START Records supplied

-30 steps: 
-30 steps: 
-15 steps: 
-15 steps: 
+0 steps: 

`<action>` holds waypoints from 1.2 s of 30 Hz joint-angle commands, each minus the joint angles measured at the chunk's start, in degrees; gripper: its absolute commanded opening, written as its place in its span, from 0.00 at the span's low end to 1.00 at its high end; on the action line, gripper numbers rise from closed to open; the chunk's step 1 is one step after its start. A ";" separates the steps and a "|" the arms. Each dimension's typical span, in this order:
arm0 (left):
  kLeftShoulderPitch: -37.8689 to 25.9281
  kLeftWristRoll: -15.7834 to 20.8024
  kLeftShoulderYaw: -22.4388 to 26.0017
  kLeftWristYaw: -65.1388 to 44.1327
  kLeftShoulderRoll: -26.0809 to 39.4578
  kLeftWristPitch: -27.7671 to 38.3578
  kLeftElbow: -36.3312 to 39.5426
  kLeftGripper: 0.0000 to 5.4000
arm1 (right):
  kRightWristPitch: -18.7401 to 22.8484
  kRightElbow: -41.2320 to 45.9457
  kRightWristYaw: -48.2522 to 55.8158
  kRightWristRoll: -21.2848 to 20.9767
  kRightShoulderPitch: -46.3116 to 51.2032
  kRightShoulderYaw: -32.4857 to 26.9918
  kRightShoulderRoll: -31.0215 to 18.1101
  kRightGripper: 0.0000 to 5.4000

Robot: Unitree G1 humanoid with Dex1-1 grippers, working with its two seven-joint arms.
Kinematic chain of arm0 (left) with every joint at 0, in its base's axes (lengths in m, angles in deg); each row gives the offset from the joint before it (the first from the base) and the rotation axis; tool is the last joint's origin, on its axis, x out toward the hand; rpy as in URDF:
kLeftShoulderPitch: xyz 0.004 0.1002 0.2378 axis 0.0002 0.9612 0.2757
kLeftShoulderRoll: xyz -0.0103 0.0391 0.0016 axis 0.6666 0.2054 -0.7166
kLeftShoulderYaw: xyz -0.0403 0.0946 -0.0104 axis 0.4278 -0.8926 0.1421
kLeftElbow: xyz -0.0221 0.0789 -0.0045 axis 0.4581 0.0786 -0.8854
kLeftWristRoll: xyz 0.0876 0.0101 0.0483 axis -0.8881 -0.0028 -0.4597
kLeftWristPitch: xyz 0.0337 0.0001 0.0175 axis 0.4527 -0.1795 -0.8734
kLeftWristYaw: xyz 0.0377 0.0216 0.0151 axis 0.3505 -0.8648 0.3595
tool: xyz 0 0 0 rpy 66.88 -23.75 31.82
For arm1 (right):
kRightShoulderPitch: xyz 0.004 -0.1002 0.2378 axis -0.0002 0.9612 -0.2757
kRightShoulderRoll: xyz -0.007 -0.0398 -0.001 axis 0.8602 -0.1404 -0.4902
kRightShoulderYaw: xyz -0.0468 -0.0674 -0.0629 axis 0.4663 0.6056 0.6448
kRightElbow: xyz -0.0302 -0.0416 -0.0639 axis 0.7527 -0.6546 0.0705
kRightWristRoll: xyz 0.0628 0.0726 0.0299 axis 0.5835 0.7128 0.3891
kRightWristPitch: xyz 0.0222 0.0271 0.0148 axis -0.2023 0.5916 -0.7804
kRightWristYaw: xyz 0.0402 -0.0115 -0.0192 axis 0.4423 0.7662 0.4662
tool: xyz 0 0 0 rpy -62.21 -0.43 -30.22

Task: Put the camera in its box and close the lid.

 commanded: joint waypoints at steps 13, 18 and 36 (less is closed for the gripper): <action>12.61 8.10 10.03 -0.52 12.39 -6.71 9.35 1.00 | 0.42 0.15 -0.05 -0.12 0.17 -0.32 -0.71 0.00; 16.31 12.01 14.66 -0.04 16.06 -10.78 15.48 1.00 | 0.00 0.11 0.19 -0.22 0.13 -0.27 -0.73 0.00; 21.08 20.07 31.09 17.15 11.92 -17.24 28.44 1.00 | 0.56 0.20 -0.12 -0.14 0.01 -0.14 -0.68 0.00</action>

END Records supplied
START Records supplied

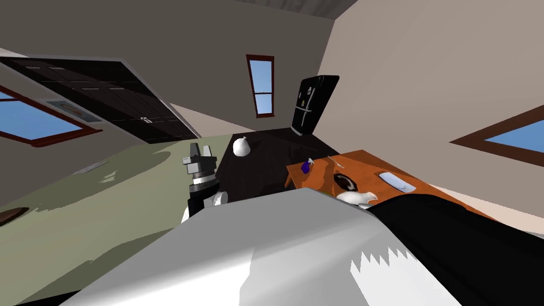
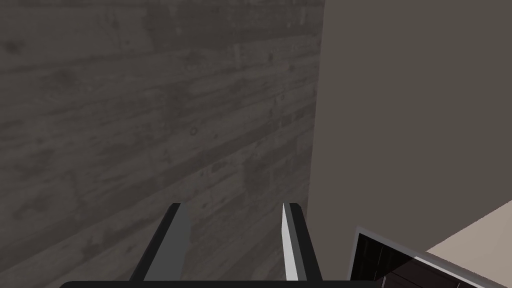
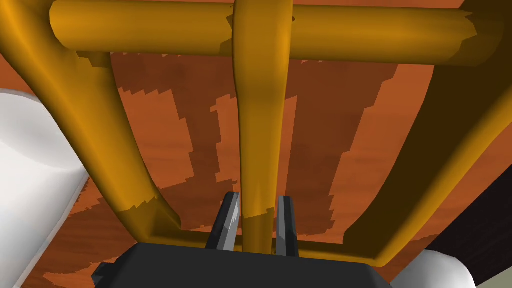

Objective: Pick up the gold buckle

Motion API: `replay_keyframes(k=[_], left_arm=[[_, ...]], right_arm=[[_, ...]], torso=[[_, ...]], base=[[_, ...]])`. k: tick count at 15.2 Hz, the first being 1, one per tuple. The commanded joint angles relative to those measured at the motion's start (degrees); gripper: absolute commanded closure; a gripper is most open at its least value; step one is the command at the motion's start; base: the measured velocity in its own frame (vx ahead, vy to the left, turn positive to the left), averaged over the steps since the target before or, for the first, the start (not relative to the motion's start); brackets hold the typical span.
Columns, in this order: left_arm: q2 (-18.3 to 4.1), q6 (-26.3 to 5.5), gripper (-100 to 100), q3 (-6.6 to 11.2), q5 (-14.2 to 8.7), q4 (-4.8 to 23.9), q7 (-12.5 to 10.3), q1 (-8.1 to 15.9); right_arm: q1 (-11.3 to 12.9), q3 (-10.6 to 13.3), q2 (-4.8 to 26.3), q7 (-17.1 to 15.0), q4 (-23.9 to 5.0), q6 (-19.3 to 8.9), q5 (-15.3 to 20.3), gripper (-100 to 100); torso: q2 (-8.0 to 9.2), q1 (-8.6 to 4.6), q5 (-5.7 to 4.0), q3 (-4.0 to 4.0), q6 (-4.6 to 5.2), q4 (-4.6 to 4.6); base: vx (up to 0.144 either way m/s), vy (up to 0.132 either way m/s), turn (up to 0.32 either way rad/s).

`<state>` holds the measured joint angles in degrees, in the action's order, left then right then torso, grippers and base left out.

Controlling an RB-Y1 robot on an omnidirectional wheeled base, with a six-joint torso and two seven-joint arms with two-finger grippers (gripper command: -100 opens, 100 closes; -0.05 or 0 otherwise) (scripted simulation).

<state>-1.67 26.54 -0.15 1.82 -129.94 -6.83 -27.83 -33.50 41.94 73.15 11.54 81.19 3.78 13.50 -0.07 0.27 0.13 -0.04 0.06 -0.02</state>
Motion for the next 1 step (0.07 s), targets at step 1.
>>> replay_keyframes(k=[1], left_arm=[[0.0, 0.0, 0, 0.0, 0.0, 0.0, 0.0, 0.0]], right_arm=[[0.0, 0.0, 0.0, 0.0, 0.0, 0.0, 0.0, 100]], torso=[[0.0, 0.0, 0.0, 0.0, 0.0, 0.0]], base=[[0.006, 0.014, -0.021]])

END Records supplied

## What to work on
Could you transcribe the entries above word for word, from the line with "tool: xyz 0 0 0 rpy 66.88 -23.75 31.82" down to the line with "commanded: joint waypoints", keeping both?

## Task answer
tool: xyz 0 0 0 rpy 66.88 -23.75 31.82
For arm1 (right):
kRightShoulderPitch: xyz 0.004 -0.1002 0.2378 axis -0.0002 0.9612 -0.2757
kRightShoulderRoll: xyz -0.007 -0.0398 -0.001 axis 0.8602 -0.1404 -0.4902
kRightShoulderYaw: xyz -0.0468 -0.0674 -0.0629 axis 0.4663 0.6056 0.6448
kRightElbow: xyz -0.0302 -0.0416 -0.0639 axis 0.7527 -0.6546 0.0705
kRightWristRoll: xyz 0.0628 0.0726 0.0299 axis 0.5835 0.7128 0.3891
kRightWristPitch: xyz 0.0222 0.0271 0.0148 axis -0.2023 0.5916 -0.7804
kRightWristYaw: xyz 0.0402 -0.0115 -0.0192 axis 0.4423 0.7662 0.4662
tool: xyz 0 0 0 rpy -62.21 -0.43 -30.22

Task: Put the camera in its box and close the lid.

 commanded: joint waypoints at steps 13, 18 and 36 (less is closed for the gripper): <action>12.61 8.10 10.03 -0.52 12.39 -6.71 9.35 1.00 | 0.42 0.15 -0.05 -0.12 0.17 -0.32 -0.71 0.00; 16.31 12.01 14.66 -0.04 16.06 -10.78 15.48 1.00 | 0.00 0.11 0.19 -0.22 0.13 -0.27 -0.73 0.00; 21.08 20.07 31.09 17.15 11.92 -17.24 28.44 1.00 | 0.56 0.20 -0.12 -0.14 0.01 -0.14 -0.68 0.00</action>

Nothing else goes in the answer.